Mind wandering is empirically studied using thought probes, brief interruptions to the ongoing task asking subjects to classify the content of their immediately preceding thoughts as on-task or off-task (for a review, see Smallwood & Schooler, 2006). Self-reported mind-wandering experiences have been validated by their reliable relationship with more objective measures: Systematic variation in TUT frequency co-occurs with variation in theoretically-motivated task variables (e.g., Antrobus et al., 1966; Grodsky & Giambra, 1990; McGuire, Paulesu, Frackowiak, Frith, 1996; McKiernan et al., 2006; Smallwood et al., 2003; Teasdale et al., 1993; 1995), with several individual-difference constructs (e.g., Kane, Brown et al., 2007; Shaw & Giambra, 1993; Smallwood, Obansawin, Baracaia et al., 2002-03), and with particular patterns of neural activity (e.g., Christoff, Gordon, Smallwood, Smith, & Schooler, 2009; Mason et al., 2007; McKiernan et al., 2006; Smallwood, Beach et al., 2008). Previous research converges on the estimate that, on average, people spend 30 – 50% of their time mind wandering (Hurlburt, 1979; Kane, Brown, et al., 2007; Killingsworth & Gilbert, 2010; Klinger & Cox, 1987; McVay et al., 2009; Singer, 1975). Furthermore, TUTs have been implicated in disruptions to current-task performance (e.g., McVay & Kane, 2009), including to deficits in reading comprehension (e.g., Schooler, Reichle, & Halpern, 2004), which we will discuss in more detail below.
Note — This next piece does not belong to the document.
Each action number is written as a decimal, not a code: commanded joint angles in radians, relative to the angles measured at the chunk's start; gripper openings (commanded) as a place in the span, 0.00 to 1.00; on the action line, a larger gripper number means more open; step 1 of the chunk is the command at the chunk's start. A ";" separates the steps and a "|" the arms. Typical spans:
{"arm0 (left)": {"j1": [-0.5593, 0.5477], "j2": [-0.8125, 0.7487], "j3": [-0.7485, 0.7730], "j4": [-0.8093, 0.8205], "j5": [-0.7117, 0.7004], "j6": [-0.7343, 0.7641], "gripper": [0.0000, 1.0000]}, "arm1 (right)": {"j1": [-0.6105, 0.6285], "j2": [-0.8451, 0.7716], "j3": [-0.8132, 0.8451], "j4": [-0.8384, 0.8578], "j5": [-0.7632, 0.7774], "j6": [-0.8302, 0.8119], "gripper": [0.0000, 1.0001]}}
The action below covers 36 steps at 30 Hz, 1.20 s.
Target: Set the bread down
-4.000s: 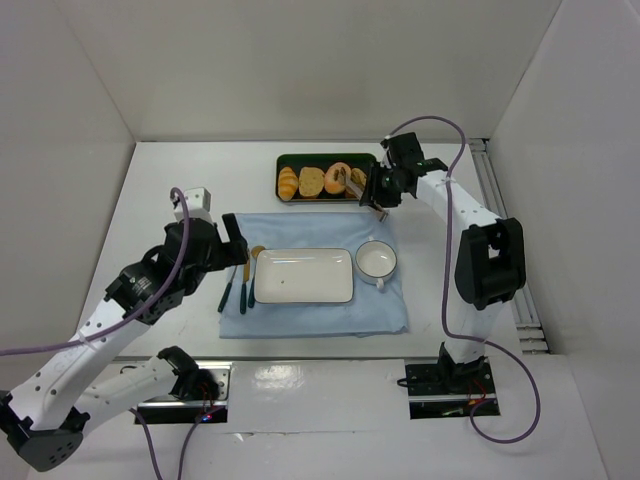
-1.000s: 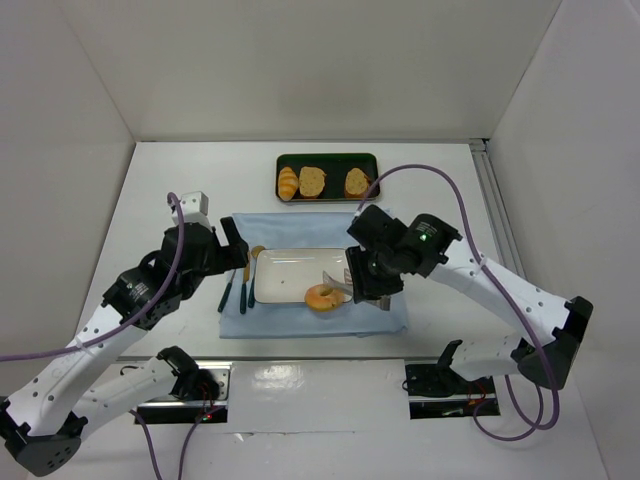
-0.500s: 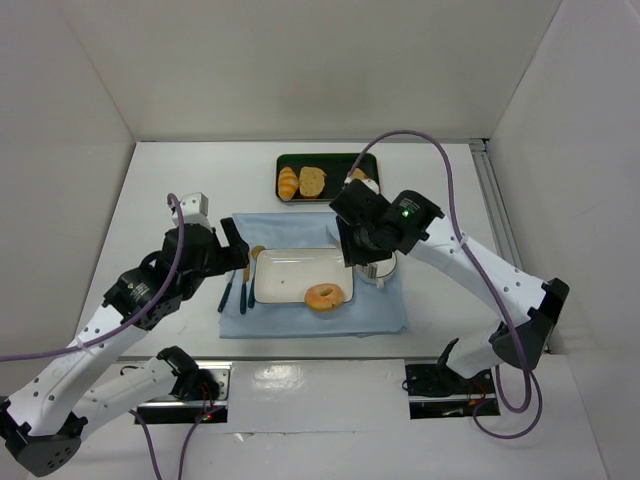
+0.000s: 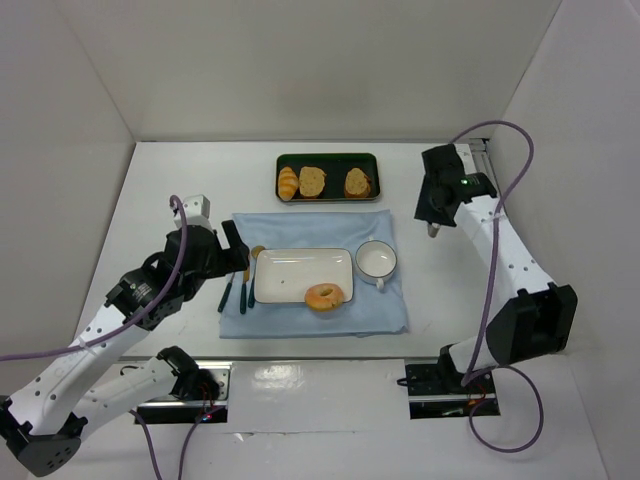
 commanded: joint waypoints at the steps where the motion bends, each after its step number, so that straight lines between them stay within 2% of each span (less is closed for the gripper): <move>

Our “Control Failures × Concerns” view (McVay & Kane, 2009; 2010a, 2010b) conceptualizes unintended mind wandering as a lapse of attention control. According to this perspective, TUTs are the subjective experiences that accompany failures to properly maintain task goals. These off-task intrusions are automatically generated from a continuous stream of thought, based on the current concerns of the individual and cued by the environment (Klinger, 1971, 2009). TUTs that affect performance, therefore, reflect a break in the restraints imposed on the train of thought used to focus on task goals. Conceived as a failure of attention control, then, it is not surprising that mind wandering is implicated in performance failures in attention-demanding tasks and to WMC variation.
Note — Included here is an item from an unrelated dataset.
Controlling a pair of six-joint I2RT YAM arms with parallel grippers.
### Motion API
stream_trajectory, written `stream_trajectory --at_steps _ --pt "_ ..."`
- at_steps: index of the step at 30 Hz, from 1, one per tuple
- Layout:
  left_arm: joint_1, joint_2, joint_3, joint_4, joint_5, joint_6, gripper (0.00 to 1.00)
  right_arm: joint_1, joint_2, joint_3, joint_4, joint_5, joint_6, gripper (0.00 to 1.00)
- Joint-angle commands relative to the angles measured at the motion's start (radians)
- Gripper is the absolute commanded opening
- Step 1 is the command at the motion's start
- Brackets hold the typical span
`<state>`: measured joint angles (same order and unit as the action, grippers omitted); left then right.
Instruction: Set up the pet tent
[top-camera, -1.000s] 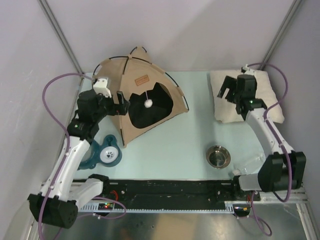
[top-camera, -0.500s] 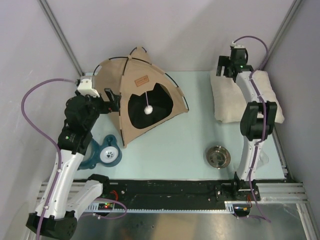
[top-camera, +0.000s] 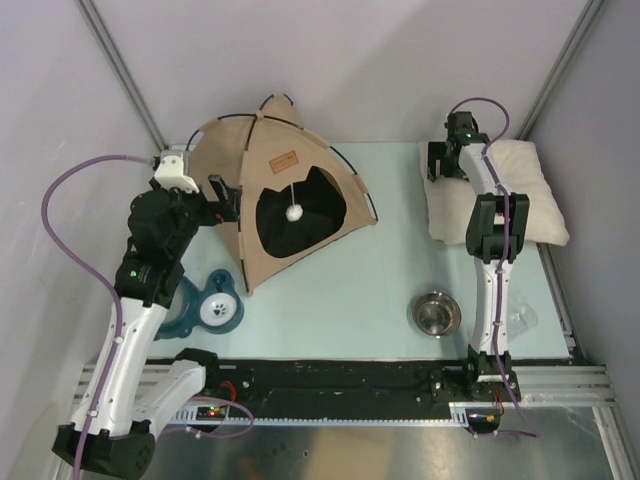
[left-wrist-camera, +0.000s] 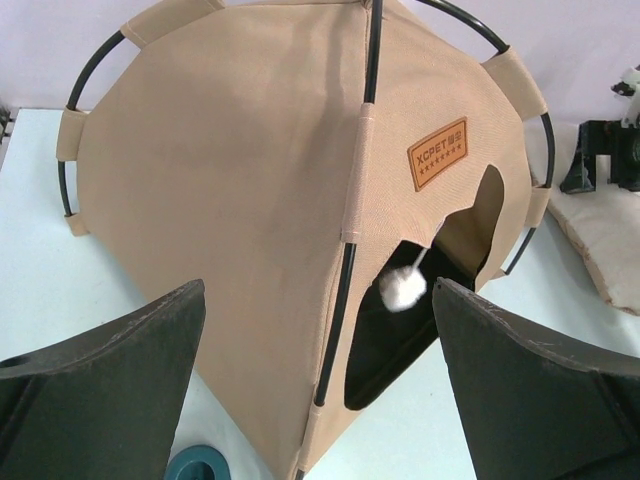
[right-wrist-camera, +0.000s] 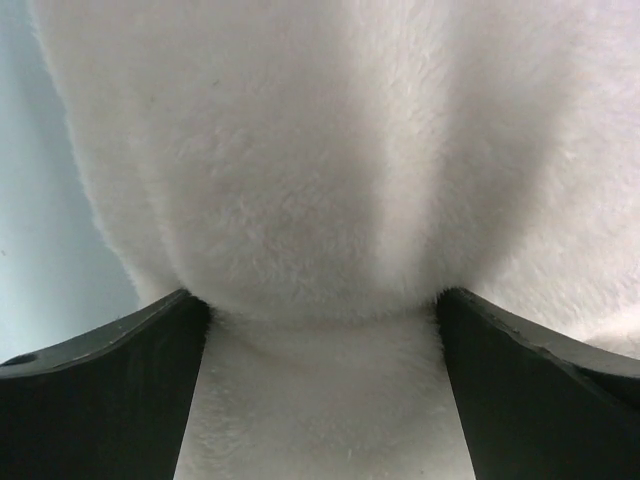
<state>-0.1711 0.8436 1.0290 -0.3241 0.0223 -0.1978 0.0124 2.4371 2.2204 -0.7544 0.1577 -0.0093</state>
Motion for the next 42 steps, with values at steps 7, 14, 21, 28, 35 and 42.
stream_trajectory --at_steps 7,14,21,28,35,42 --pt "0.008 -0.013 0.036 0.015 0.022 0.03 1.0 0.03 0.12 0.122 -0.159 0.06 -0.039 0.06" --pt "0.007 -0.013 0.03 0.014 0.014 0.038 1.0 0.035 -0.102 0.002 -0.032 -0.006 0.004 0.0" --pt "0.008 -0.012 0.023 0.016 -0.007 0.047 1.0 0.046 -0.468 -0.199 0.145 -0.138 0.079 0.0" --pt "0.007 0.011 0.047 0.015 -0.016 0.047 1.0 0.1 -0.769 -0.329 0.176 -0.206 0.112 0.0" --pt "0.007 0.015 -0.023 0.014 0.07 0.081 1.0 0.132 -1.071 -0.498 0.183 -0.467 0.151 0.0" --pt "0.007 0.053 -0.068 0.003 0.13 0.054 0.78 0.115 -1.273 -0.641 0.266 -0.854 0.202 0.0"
In laboratory investigations, the association between mind wandering and performance errors takes two forms: A significant negative correlation between individual differences in TUT rates and task performance (McVay & Kane, 2009; Smallwood et al., 2003, 2004), and a within-subjects comparison showing greater in-the-moment likelihood of error following TUT reports than following on-task thinking reports (McVay & Kane, 2009; Schooler et al., 2004; Smallwood et al., 2007). For example, overall recall for word lists is negatively related to TUT rates at study (r = -.25; Ellis, Moore, Varner, Ottaway, & Becker, 1997; see also Smallwood, Baracaia, Lowe, & Obonsawin, 2003), and subjects are less likely to correctly withhold responding to a target in a go/no-go task when they report experiencing a TUT in the moment than when they report an on-task thought (McVay & Kane, 2009).

Furthermore, as predicted by the executive-attention view, WMC variation predicts TUT rates during attention-demanding tasks. Kane, Brown et al. (2007) first demonstrated the WMC-TUT association using a daily-life experience sampling method. During everyday activities with high levels of self-reported concentration, challenge, and effort, higher WMC subjects reported less mind wandering than did lower WMC subjects, indicating that lower WMC subjects had more difficulty maintaining attention on tasks of high cognitive demand. A related line of studies shows WMC to predict the ability to suppress intrusive thoughts (Brewin & Beaton, 2002; Brewin & Smart, 2005; Geraerts, Marckelbach, Jelicic, & Habets, 2007). The suppression of particular thoughts may be related to a general ability to maintain on-task thoughts in the face of conflict, although the relationship of these two constructs remains to be tested. Finally, experimental research shows that manipulations of working memory load affect TUT rates during ongoing tasks (e.g., Teasdale et al., 1995). WMC clearly predicts both thought suppression and the propensity to mind wander, suggesting that control over conscious thought may be an important aspect of goal maintenance and executive functioning.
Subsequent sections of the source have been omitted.